Sadly it happens, as for Feliway , well i swear by it.


----------



## raggs (Aug 3, 2008)

Did you breed him ??


----------



## rcmadd (Feb 6, 2011)

not bred by us..he was bought from the yorkshire county show where he was being shown the first time by the breeders/owners(joan hobson).. a well know birman breeder.
but when we got him(the next day).. he hadnt been around other cats..only his brother.


----------



## raggs (Aug 3, 2008)

It seems that there lays the problem, he prob sees the other cats at the shows as a threat and this is his way of reacting, some just never do take to showing sadly, best wishes.....chris


----------



## rcmadd (Feb 6, 2011)

many thanks.
we are going to give him one last try.. at the north birman show sheffield in april... after that if he still the same..then we will just stick to our 2 pedigree pet raggys.
one of which won 4 first..inc best of veriety and a 3rd..at the notts & derby show.


----------



## raggs (Aug 3, 2008)

Hve you tried him in a double pen, another thing worth trying is, when you get to your pen, ask for a couple of boards that they supply that fit down each side of your pen to prevent him from seeing the cats next to him. good luck with him.........Chris.


----------



## rcmadd (Feb 6, 2011)

we have had the boards up at shows we have been in..
we will try a double pen at the birman show in april... tbh im not holding my breath.:frown:


----------



## Donskie (Feb 2, 2011)

Anything is worth a try, he was only a couple of pens away from my tortie tabby girl at the Notts and Derby show and I remember talking to you about him at the time. I wish I had some more advise for you, will put my thinking cap on and ask a couple of friends what they would recommend.
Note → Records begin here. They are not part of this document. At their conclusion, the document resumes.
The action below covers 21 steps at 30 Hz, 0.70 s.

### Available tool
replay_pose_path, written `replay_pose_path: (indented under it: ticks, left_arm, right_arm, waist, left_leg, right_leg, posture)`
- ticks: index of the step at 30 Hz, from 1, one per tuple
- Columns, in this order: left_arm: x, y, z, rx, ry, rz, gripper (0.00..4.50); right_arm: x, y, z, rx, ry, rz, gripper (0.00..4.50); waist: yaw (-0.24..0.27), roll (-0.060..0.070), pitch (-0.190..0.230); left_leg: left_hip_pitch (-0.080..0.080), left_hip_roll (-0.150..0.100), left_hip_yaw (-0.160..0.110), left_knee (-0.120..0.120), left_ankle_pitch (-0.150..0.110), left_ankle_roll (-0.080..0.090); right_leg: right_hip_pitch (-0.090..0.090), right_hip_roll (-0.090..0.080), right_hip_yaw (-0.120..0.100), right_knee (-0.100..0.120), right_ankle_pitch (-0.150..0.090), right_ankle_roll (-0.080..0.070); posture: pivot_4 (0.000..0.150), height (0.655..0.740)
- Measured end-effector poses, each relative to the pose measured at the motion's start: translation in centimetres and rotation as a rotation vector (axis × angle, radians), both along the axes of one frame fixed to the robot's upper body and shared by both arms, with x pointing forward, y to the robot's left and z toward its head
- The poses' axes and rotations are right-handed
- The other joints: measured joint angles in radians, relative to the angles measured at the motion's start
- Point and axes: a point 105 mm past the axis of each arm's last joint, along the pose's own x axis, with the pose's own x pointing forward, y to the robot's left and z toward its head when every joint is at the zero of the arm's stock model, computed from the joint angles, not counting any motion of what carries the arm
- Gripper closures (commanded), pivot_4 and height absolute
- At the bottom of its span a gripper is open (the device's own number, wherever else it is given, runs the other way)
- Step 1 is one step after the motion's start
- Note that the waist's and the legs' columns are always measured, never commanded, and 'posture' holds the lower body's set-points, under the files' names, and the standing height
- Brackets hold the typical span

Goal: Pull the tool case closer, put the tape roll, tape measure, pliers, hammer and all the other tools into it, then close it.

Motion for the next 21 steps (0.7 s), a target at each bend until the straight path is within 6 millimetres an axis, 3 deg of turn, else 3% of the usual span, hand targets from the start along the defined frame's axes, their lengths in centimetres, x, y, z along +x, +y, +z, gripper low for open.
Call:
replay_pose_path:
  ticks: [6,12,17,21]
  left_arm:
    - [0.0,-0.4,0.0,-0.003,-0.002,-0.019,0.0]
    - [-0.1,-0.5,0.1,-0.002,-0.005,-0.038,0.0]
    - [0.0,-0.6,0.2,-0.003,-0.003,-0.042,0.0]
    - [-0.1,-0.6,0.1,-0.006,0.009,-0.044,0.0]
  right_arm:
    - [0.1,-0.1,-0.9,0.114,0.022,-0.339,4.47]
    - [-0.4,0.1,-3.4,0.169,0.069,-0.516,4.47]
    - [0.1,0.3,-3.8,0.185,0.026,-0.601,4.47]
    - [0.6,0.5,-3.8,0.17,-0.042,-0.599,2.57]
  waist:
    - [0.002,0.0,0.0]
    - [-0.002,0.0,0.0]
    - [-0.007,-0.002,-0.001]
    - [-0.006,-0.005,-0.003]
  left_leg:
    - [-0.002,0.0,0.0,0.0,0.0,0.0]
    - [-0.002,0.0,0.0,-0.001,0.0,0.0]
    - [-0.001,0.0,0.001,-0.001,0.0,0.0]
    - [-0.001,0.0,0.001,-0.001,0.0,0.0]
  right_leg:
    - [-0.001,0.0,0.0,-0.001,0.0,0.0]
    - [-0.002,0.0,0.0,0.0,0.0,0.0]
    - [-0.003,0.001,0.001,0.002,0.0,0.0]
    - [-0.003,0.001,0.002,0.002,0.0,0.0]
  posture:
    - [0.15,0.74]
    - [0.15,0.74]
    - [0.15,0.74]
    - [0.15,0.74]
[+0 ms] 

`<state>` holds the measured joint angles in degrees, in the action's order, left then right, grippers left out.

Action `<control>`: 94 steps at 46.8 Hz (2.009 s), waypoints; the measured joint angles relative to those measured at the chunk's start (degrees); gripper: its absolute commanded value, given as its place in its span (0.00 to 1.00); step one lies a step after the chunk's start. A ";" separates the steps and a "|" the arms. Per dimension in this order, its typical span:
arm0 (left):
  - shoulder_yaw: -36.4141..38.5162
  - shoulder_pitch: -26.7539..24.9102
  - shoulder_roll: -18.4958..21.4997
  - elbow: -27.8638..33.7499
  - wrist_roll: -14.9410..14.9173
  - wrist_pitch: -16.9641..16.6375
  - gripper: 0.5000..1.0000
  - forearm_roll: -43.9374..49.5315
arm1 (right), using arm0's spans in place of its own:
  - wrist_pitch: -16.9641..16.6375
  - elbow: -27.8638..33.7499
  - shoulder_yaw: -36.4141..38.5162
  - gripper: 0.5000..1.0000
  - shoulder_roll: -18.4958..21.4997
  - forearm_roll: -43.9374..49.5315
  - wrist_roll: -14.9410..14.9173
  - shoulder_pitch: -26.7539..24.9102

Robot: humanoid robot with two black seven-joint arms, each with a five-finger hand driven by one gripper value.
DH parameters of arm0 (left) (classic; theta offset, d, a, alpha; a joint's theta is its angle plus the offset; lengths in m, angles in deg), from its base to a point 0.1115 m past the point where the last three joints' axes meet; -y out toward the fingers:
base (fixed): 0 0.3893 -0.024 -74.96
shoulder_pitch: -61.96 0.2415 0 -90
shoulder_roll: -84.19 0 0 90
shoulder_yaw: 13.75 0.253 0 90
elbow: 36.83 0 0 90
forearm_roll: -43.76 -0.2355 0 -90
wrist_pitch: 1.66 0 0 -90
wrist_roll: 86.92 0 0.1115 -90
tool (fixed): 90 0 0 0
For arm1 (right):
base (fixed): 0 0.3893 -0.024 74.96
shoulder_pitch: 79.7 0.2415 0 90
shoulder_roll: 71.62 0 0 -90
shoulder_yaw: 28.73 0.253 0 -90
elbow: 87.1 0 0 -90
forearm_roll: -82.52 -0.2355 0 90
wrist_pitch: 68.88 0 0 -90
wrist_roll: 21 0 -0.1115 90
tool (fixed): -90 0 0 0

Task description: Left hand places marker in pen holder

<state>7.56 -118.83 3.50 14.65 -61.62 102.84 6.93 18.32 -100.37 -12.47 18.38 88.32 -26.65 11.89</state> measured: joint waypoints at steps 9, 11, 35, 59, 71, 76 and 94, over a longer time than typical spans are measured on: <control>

He is such a lovely birman boy and it would be so nice to see him through this current situation.


----------



## rcmadd (Feb 6, 2011)

thanks for that donskie.. it will be a shame..we bought him as show but not expecting him to be a madcat during a show..lol

hes such a darling at home,,the only one that comes for a stroke and a cuddle.


----------



## Donskie (Feb 2, 2011)

Have you tried to reproduce a similar environment at home for him by placing him in a cage (pen type setup) etc. I had a nightmare with Willow at her first kitten show (Birman Show 2009) and she absolutely trashed her pen and got very distressed. She was good for the judges but it was her distress that worried me. We spent ages with her at home in a pen and she did start to calm in that environment. At her next show (3 months later) you'd have thought I'd taken a different cat. I am now showing her daughter (Babooshka) and she is totally different and taken it all in her stride. Looking forward to the Coventry and Leicester show now later this month.


----------



## rcmadd (Feb 6, 2011)

we have taken him to the grooming salon..put him in a cage,, with white blanket litter tray ect.. and got 2 people hes never met to get him out and handle him.. he was good for them.. unfortunatle none of them have white lab coats.


----------



## Donskie (Feb 2, 2011)

Its probably a white coat thing, so glad my vet doesn't wear a white coat else they'll be trouble, lol. Maybe with a bit more time, he'll come round. Maybe even change the routine of preperation on the lead up to a show, I dunno what else to suggest at the moment. I start preparing 2 weeks before a show so the cats don't have such a traumatic week beforehand. The less stress that they have the week before and me, the better.


----------



## raggs (Aug 3, 2008)

How does he react to the other cats ?
chris


----------



## rcmadd (Feb 6, 2011)

hes good with our other cats..he plays and eats and mixes with them no problem...a bit iffy with the dogs..though.. but hes never seen a dog till we got him.
hes a bit iffy with us at the shows.. when we put hands in he'll have a growl


----------



## messyhearts (Feb 6, 2009)

Such a shame. We have a Birman boy who has decided he isn't too keen at the moment. We're giving him a break for a while but a friend said to me "that's the Birman attitude for you" about his spitting. Not when he's at home it's not!


----------



## raggs (Aug 3, 2008)

Hi sorry thats what i meant at the shows...our boy charlie is brill at home with our other cats and dogs but take him to a show and he changes completely..
We managed to get him to priemier with alot of worrying on the show days as he was so unpredictable.He would get worse as the day went on. He got his opens judged but by the time we were allowed back in he had just about had enough so we would ask for him not to be juged in the side classes.
It came to ahead at the progressive cat show.we got him a double pen hoping this would help it didnt ,when we were allowed back in his open judge spoke to us and said that they could not go near him as he was very aggresive. he even went for me which was not like him.
We were able to take him out of the show and bring him home as it was not fair on him or the other cats either side of him as it was distressing them and him.
We were so upset about not being able to show him but he is our pet first and we love him so much that it was so unfair to keep trying to show him any further..
best wishes chris


----------



## poshmog (Mar 2, 2009)

Sorry hun,its not a white coat thing,I was stewarding for the judge he lashed out at ,and I didnt have a white coat on.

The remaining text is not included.